▶ _About this task_:
From the data below, return each line in which the string "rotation" is found.
※ ※ ※
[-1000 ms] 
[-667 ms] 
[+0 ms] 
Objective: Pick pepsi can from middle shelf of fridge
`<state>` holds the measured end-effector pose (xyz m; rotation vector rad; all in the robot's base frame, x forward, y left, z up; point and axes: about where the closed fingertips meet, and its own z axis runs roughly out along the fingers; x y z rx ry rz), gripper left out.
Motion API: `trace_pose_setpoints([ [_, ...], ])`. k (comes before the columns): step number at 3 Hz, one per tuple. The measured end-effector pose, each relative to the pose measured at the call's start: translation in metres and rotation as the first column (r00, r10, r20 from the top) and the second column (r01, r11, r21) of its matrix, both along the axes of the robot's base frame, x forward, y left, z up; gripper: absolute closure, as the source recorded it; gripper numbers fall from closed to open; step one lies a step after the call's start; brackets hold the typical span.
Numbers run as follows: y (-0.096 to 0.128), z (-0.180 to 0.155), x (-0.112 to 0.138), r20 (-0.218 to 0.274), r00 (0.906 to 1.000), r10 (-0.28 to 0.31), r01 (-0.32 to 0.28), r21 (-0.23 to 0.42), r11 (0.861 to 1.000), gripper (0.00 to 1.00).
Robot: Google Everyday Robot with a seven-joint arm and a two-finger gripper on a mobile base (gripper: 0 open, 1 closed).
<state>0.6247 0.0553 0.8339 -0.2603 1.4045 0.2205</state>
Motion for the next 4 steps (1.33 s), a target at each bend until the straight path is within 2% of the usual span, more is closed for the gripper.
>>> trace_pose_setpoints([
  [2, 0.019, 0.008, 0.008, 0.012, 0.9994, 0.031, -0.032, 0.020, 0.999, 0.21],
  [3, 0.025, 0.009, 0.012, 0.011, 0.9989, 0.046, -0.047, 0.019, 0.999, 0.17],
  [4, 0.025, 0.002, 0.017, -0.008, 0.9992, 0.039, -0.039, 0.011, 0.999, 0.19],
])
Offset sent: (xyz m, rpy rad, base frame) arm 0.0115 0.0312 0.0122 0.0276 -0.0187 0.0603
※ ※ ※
▶ _Task answer_:
`<state>` holds the measured end-effector pose (xyz m; rotation vector rad; all in the robot's base frame, x forward, y left, z up; point and axes: about where the closed fingertips meet, and its own z axis runs roughly out along the fingers; x y z rx ry rz), gripper left out.
Motion API: `trace_pose_setpoints([ [_, ...], ])`. k (comes before the columns): step number at 3 Hz, one per tuple. The measured end-effector pose, each relative to the pose measured at the call's start: translation in metres and rotation as the first column (r00, r10, r20 from the top) and the second column (r01, r11, r21) of its matrix, both along the axes of the robot's base frame, x forward, y left, z up; gripper: absolute closure, as the source recorded it; gripper numbers fall from closed to open; step one lies a step after the call's start; brackets hold the typical span.

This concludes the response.